> _TASK TO CARRY OUT_: Locate, in the data below, the line that contains "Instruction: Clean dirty" and the line that contains "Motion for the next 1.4"; reproduce exactly those two lines and every line between them, nothing more.

Source data:

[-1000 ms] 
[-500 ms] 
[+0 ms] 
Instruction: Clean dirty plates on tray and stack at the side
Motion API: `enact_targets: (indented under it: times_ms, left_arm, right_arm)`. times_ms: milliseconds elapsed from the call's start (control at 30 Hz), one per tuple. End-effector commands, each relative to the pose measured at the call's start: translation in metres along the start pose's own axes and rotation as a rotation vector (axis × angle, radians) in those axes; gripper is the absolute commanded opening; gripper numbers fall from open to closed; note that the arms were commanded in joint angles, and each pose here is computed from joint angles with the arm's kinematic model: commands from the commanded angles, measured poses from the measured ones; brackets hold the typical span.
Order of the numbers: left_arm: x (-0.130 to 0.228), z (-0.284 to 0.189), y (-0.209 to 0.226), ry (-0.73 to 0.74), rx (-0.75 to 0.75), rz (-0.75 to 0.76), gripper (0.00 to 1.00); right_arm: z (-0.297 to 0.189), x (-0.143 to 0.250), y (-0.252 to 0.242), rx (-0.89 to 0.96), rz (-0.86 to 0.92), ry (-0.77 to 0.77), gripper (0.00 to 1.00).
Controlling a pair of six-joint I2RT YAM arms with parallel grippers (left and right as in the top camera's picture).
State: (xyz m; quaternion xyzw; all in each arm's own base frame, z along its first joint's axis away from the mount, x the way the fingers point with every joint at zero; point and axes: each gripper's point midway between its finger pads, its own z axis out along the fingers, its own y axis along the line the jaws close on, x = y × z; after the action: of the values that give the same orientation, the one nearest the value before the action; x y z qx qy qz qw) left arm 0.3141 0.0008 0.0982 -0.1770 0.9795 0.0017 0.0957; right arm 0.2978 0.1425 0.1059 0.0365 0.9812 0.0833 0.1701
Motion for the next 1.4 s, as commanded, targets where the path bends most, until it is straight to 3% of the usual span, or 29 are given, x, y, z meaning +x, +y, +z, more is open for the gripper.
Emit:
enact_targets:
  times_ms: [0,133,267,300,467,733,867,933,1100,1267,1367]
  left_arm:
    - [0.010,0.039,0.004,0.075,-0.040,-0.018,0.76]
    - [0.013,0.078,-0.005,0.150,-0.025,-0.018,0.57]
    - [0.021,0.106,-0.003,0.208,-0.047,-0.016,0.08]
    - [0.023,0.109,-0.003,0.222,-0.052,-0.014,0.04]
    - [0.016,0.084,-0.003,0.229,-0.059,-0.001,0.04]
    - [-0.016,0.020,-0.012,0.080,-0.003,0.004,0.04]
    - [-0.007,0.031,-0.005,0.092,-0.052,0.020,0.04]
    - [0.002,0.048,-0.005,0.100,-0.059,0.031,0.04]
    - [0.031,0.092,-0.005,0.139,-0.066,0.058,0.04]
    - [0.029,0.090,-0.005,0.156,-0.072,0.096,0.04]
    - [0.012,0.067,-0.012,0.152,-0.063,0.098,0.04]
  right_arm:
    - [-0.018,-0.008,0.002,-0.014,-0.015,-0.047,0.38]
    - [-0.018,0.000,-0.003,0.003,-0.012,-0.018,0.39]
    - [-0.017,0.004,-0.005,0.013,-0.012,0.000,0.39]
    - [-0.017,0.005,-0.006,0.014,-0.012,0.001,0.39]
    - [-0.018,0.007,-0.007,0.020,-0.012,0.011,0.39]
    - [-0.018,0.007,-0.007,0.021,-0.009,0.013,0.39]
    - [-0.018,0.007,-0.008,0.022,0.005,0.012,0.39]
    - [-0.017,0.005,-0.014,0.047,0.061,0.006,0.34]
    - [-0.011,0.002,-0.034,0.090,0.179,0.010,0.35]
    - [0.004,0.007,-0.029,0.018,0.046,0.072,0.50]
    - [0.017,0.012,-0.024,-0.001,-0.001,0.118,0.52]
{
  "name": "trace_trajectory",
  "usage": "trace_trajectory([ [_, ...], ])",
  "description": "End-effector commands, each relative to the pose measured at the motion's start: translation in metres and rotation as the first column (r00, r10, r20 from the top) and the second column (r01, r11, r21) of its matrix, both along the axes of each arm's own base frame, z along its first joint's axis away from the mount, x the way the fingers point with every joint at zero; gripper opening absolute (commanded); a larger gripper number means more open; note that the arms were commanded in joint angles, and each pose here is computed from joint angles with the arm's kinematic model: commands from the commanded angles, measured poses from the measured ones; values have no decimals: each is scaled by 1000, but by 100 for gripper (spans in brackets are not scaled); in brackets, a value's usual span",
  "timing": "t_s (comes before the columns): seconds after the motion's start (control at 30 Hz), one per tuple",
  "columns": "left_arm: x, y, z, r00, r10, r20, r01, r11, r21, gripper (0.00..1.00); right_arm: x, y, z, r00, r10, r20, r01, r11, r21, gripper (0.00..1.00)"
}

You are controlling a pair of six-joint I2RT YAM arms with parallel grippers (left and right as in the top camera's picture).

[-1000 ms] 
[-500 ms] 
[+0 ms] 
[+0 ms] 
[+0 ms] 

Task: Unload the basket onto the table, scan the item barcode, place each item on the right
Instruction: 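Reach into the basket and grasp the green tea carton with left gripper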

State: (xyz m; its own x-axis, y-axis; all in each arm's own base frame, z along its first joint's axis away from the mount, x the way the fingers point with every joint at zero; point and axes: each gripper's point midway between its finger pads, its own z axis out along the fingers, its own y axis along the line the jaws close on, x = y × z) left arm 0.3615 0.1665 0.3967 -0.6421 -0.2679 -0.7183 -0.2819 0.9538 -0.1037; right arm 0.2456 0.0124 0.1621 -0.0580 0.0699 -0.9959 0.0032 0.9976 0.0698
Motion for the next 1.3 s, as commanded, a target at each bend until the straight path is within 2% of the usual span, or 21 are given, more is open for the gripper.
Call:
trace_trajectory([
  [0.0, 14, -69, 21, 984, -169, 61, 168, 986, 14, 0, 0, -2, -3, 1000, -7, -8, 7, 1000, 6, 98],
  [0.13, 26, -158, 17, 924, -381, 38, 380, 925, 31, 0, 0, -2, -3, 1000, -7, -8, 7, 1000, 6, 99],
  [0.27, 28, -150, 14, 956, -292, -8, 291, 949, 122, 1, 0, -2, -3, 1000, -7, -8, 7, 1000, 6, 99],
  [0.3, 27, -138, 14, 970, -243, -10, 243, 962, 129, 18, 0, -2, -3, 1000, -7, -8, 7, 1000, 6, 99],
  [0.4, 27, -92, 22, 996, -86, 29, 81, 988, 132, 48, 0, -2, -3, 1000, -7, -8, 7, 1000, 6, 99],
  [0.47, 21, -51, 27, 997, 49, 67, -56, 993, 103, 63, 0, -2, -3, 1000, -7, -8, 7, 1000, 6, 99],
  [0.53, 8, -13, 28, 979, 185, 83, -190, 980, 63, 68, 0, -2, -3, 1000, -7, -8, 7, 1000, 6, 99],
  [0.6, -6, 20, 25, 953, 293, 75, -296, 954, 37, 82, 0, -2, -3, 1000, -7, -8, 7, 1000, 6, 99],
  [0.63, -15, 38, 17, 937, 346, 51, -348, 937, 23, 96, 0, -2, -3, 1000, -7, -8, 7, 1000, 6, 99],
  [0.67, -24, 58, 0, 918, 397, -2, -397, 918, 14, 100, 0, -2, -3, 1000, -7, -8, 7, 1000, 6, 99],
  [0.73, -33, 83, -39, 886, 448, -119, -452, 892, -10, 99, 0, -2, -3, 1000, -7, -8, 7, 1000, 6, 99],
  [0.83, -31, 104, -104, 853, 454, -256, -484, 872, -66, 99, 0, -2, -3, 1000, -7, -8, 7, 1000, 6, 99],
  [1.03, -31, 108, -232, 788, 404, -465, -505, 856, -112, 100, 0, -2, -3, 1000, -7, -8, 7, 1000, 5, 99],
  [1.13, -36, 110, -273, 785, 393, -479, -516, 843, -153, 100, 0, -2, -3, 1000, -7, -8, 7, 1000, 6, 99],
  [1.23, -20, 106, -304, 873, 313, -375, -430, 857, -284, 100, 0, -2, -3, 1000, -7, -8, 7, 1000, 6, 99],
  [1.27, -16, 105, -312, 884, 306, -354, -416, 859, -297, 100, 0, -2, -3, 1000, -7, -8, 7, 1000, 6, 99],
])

> _WRITTEN SOLUTION_:
Instruction: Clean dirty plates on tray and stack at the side
Motion API: `enact_targets: (indented under it: times_ms, left_arm, right_arm)`. times_ms: milliseconds elapsed from the call's start (control at 30 Hz), one per tuple. End-effector commands, each relative to the pose measured at the call's start: translation in metres along the start pose's own axes and rotation as a rotation vector (axis × angle, radians) in those axes; gripper is the absolute commanded opening; gripper numbers fall from open to closed; note that the arms were commanded in joint angles, and each pose here is computed from joint angles with the arm's kinematic model: commands from the commanded angles, measured poses from the measured ones; brackets hold the typical span.
Order of the numbers: left_arm: x (-0.130 to 0.228), z (-0.284 to 0.189), y (-0.209 to 0.226), ry (-0.73 to 0.74), rx (-0.75 to 0.75), rz (-0.75 to 0.76), gripper (0.00 to 1.00); right_arm: z (-0.297 to 0.189), x (-0.143 to 0.250), y (-0.252 to 0.242), rx (-0.89 to 0.96), rz (-0.86 to 0.92), ry (-0.77 to 0.77), gripper (0.00 to 1.00).
Controlling a pair of six-joint I2RT YAM arms with parallel grippers (left and right as in the top camera's picture).
State: (xyz m; quaternion xyzw; all in each arm's own base frame, z along its first joint's axis away from the mount, x the way the fingers point with every joint at zero; point and axes: each gripper's point midway between its finger pads, its own z axis out along the fingers, its own y axis along the line the jaws close on, x = y × z; after the action: of the values that give the same orientation, the one nearest the value before the action; x y z qx qy qz qw) left arm 0.3141 0.0008 0.0982 -0.1770 0.9795 0.0017 0.0957; right arm 0.2978 0.1425 0.1059 0.0365 0.9812 0.0833 0.1701
Motion for the next 1.4 s, as commanded, targets where the path bends most, until it is straight to 3% of the usual span, or 29 are given, x, y, z meaning +x, +y, +z, more is open for the gripper.

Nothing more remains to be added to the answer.